You inherited a monolith. Fine. Treat it like critical infrastructure and evolve it with discipline.

  • Stabilize at the edges. Wrap external calls behind explicit interfaces. Lock API contracts. Add consumer-driven tests at every boundary so change control has evidence, not vibes.
  • Carve by seams, not by dreams. Split where the data or deployment seams already exist. Reporting, batch jobs, and adapters are usually first. If you need a strangler, start with read paths.
  • Pin and pave. Pin build and runtime toolchains. Pave a golden path for new features that starts outside the monolith whenever possible. Make it easier to add a service than to add another god-class.
  • Make the monolith boring. No new frameworks inside the core. Invest in observability and deployment reproducibility, not novelty.
  • Prove compliance continuously. Automate SBOMs, provenance, and policy checks in the pipeline so auditors see evidence attached to every artifact, not a once-a-quarter scramble.
  • Plan migrations like incident response. Small steps, reversible changes, an exit plan for every cutover. If rollback is folklore, you are not ready.

3. The day-to-day flow that keeps you fast and safe #

  • Short, sealed loops. Every change has the tests, tracing, and policy proofs to ship without a meeting. If a change needs a meeting, the loop is not sealed.
  • Radical reproducibility. Infra as code, environment as code, data shape as code. Same commit builds the same artifact everywhere.
  • Evidence over ceremony. Replace status docs with pipeline artifacts and dashboards that show readiness for release, not opinions.
  • Pre-mortems over post-mortems. Before changes, ask what breaks and how you will see it. Write the alert first.
  • Kill heroics. If a fix lives only in someone's head or local env, it does not exist.

4. When to rewrite #

Rewrites are last resorts. Do it when at least two are true:

  1. The core abstraction is wrong and blocks policy compliance or basic scaling.
  2. The cheapest safe change requires touching 3+ bounded contexts.
  3. You cannot get to single-digit MTTR with instrumentation and tests.
  4. Auditable supply chain is impossible without a new build path.

When you do rewrite, do it outside the blast radius: new module, new deployable, strangler on the read path first, then write.


5. Proof point from our world #

We built SmoothGlue to operationalize this discipline so teams can debug quickly and deploy safely in the hardest places. SmoothGlue provides a paved path to production built on top of Big Bang and aligned to DoD DevSecOps best practices, so teams get a production-ready platform with compliance and security controls baked in, not bolted on.
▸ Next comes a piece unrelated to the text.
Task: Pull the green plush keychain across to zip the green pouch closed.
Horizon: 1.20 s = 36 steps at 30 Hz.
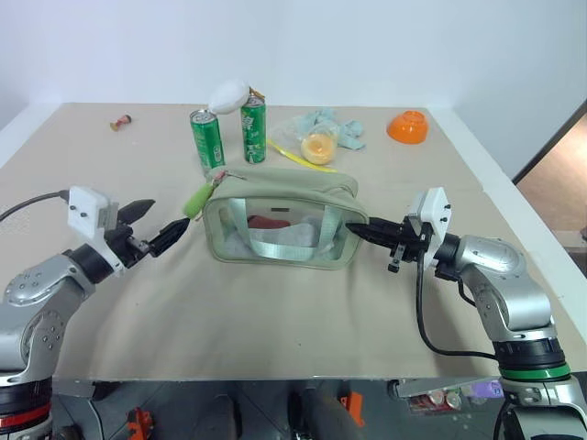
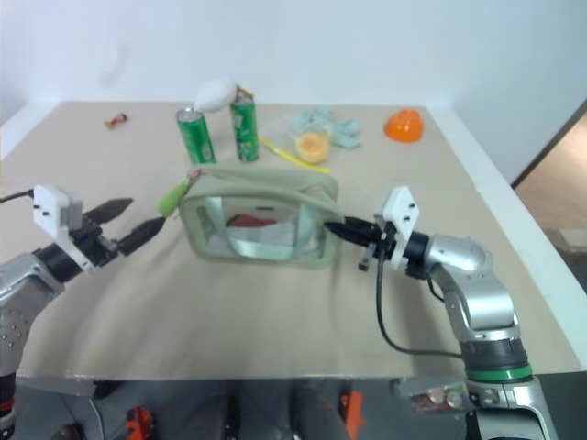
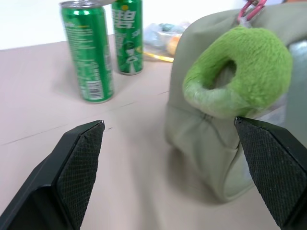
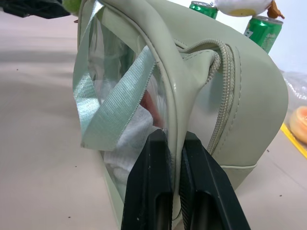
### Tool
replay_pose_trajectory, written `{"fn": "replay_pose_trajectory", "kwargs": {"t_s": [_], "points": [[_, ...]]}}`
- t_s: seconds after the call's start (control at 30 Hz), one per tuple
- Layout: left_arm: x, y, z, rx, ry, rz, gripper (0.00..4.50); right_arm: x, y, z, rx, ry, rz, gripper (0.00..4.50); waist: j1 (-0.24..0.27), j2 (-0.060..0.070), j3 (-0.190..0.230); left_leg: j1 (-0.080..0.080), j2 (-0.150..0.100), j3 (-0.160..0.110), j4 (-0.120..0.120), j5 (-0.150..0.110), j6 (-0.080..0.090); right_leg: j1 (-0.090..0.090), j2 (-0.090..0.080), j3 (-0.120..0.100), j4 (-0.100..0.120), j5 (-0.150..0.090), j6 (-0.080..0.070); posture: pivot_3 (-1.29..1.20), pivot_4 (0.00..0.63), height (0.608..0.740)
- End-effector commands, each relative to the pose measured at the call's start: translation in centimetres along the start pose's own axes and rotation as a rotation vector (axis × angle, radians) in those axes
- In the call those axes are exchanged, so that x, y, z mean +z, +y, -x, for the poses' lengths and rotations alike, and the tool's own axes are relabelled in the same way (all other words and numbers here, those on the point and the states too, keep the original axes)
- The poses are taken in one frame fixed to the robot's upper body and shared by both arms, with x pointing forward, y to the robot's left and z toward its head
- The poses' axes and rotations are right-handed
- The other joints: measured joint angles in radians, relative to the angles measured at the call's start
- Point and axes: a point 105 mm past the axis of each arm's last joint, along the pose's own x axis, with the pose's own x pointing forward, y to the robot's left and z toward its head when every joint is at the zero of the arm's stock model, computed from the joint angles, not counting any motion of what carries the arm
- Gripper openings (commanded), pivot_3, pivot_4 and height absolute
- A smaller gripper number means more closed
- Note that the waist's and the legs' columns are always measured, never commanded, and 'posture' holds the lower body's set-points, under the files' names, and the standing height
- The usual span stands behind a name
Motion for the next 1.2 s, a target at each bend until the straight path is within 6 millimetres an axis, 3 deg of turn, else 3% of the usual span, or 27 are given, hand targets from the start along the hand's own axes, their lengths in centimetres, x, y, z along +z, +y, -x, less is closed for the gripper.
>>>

That is why it is used across DoD initiatives at the highest impact levels and in mixed cloud, on-prem, and edge deployments.
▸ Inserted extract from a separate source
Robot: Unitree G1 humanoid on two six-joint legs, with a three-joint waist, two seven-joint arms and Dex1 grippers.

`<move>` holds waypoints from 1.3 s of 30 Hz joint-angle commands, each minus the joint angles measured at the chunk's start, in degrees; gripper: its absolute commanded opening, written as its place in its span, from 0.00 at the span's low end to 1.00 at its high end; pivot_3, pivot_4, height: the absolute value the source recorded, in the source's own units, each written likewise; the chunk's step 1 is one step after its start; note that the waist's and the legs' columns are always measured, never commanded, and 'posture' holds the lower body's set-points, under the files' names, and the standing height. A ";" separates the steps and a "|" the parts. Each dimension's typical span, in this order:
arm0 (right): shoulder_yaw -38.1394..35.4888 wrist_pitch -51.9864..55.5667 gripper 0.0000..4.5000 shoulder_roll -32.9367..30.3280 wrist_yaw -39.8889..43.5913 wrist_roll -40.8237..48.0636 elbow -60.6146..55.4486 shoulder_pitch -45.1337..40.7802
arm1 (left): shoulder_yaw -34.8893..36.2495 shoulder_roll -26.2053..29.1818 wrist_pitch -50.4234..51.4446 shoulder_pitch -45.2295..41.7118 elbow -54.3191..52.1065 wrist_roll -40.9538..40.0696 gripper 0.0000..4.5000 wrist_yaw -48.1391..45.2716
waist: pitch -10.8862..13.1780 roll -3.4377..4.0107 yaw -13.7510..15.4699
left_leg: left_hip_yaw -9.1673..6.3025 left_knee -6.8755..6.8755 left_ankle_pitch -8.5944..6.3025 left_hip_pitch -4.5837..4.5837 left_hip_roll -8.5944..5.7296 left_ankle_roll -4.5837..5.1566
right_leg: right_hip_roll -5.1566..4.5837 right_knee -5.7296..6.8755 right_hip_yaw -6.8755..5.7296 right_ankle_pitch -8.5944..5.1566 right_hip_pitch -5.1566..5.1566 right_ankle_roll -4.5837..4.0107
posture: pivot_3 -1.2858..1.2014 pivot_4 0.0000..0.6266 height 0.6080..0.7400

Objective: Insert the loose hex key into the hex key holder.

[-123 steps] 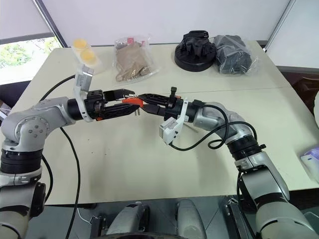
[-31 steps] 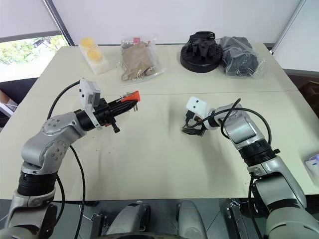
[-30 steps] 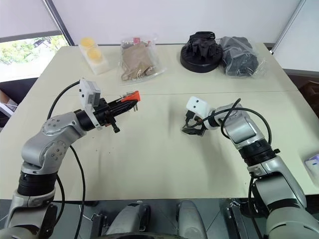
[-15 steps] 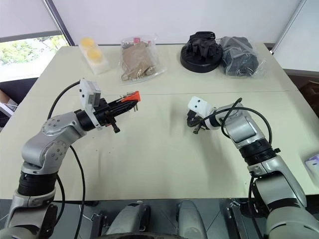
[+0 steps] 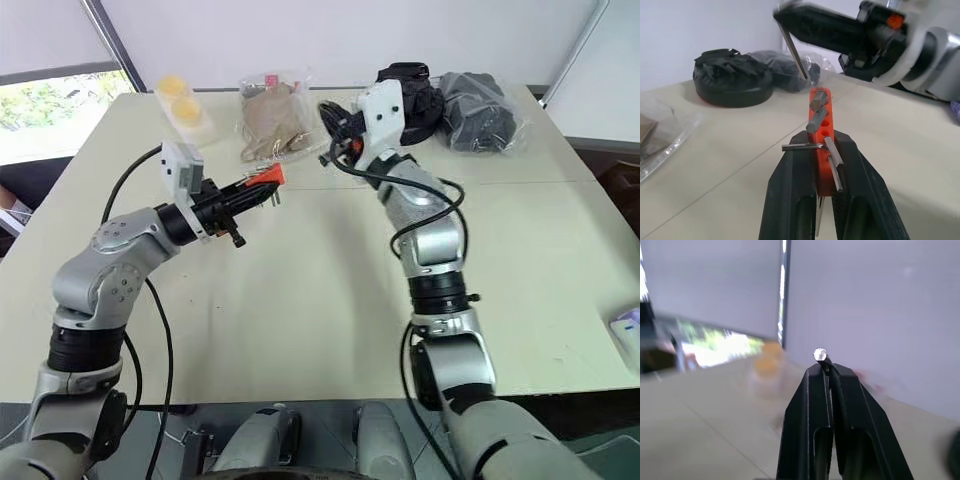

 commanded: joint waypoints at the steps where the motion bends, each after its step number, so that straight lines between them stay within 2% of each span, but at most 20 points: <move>1: -3.29 -0.84 0.01 3.52 -1.27 7.15 -3.82 -3.27 | 0.68 -0.02 -0.96 -1.96 -0.05 0.10 0.00 -0.28 | 0.00 0.00 -0.01 | 0.00 0.00 0.00 0.00 -0.01 0.00 | 0.00 0.01 -0.01 0.00 0.00 0.00 | 0.52 0.24 1.00; 4: -4.01 -0.97 0.01 6.66 -1.99 10.85 -4.58 -3.53 | 0.79 -0.24 -0.84 -3.25 0.65 -0.05 0.00 -0.11 | 0.00 0.01 -0.16 | -0.01 -0.01 0.00 0.00 -0.01 0.00 | 0.00 0.02 -0.01 0.00 -0.02 0.00 | 0.52 0.24 1.00; 10: -1.55 -5.44 0.01 9.03 -3.10 8.91 -4.99 -2.66 | 1.25 -0.37 -0.31 -4.81 1.37 -0.46 0.00 0.14 | 0.00 0.01 -0.97 | -0.04 -0.02 0.00 0.00 -0.01 0.00 | 0.00 0.06 -0.02 0.00 -0.02 0.00 | 0.52 0.24 1.00; 19: 3.75 -9.52 0.01 8.70 -1.49 5.79 -7.11 0.61 | 1.77 -0.51 -0.04 -7.04 2.89 -0.75 0.00 0.40 | 0.00 0.01 -1.65 | -0.06 -0.07 0.00 0.01 0.00 0.00 | 0.01 0.17 -0.01 0.00 -0.10 0.00 | 0.52 0.24 1.00; 39: 6.17 -9.77 0.01 7.63 -1.20 5.07 -7.91 2.14 | 1.53 -1.04 0.14 -7.41 2.62 -0.96 0.00 0.71 | 0.00 0.01 -1.45 | -0.07 -0.06 0.00 0.01 -0.01 -0.01 | 0.00 0.18 -0.01 0.00 -0.10 0.00 | 0.52 0.24 1.00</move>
The result for teams is straightforward: a code-low, deploy-high model where scaffolding, policy checks, and golden paths are pre-integrated, which shortens the distance from diagnosis to a secure update, even in IL-restricted environments.


6. A compact checklist you can print #

  • Can I reproduce in 90 minutes or less with the current boundaries and data shape?
  • Do I have logs, traces, and tests at the exact boundary that failed?
  • Is my change attached to an SBOM, provenance, and policy proofs in CI?
  • Can I roll forward or back without a meeting?
  • Did I make the next failure cheaper to diagnose than this one?

If the answer to any is no, fix that before you chase the next ticket.


7. Closing #

High-security, high-stakes software rewards teams that respect constraints and push flow to the edges. Read the system before you rewrite it. Prove the fix before you celebrate it. Ship boring, provable changes on a paved path. That is how you deliver outcomes when the mission cannot wait.